Sabalenka, who also overcame Victoria Azarenka 3-6, 6-3, 6-4 in the first round of the US Open, maintained her 100% record against her Fed Cup teammates in a focused 66-minute performance to seal the first match of her career as a defending champion. (In August, the cancellation of the New Haven tournament meant that the 21-year-old was unable to defend her maiden title.)

Gallery: High five: Previous winners in Wuhan from Kvitova to Sabalenka

Over the course of a dominant first set, Sabalenka impressed not only with her trademark power, which rocked her opponent back on her heels at times, but also with her sharpness in controlling the scoreboard. After racing through eight of the first 10 points for an immediate break, conceded with a Sasnovich double fault, the last five games of the opening act would all go to 30 - but Sabalenka, finding big first serves and keeping her ferocious strikes within the lines when she needed to, would win four of them to reel off a 26-minute set in which she had landed 72% of her first serves and won 78% of those points.

The Shenzhen champion continued to be clutch in the second set as Sasnovich began trying to diversify her tactics in an attempt to get a foothold in the match. Sabalenka would face break points for the first time in her first two service games of the match, and saved all three with booming first serves.

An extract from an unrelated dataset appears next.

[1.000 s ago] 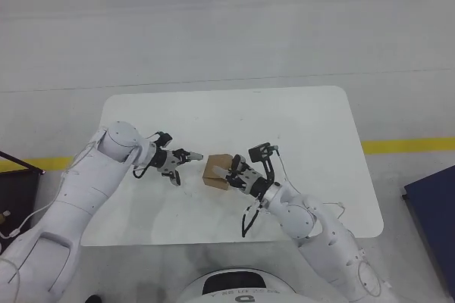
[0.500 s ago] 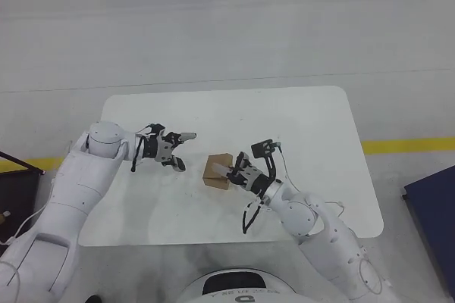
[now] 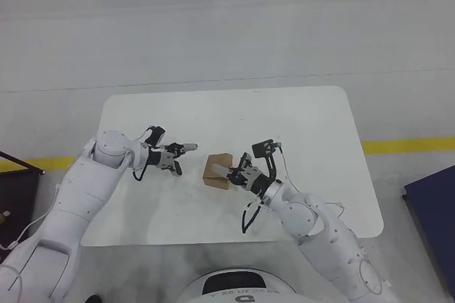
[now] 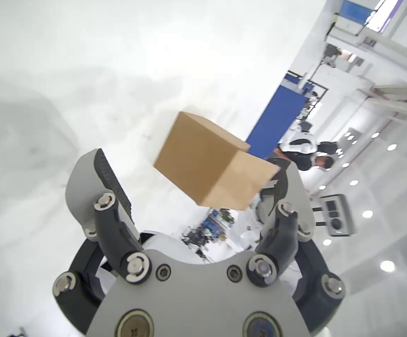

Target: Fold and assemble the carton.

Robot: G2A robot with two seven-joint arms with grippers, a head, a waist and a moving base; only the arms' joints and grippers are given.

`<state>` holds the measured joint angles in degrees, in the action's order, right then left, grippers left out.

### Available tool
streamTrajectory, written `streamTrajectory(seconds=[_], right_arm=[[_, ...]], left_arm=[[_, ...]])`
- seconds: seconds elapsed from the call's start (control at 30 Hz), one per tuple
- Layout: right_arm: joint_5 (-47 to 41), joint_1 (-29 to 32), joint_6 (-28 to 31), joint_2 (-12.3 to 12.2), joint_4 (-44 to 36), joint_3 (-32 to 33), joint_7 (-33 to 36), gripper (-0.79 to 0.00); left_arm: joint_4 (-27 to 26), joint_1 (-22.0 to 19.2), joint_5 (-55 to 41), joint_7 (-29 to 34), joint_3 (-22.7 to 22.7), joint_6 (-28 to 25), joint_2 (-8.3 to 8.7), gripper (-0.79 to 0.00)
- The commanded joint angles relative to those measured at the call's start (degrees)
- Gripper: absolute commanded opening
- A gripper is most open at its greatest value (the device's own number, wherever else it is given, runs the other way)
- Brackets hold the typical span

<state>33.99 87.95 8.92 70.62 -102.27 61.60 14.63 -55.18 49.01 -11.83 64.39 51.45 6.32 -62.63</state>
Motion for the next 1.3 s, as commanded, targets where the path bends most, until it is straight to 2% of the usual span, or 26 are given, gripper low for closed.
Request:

Meanwhile, she was raising her game even more on return, displaying brilliant defensive reflexes to complement her brutal first-strike power. Sabalenka would absorb all of Sasnovich's pace before redirecting a winner down the line to seal her first hold, and then carve out her own first break point of the set by chasing down a volley and lofting a pinpoint lob over the 25-year-old's head. In total, Sabalenka would maintain a positive ratio, striking 18 winners to 17 unforced errors.

Sasnovich, for her part, would find intermittent success by venturing to net when she could, but if one untimely double fault had been her first mistake of the match, several more would prove her undoing in the second set. The World No.50 would be broken four times in total - three of which saw her double fault down break point. The seventh game, which Sasnovich committed consecutive double faults to concede, was the final nail in the coffin; as if to rub salt in the wound, Sabalenka turned around and hammered down three service winners to reach triple match point, converting her second as a Sasnovich backhand found the net.

Up next for the defending champion in the second round will be Danielle Collins, who came through a rollercoaster opener against wildcard Venus Williams earlier.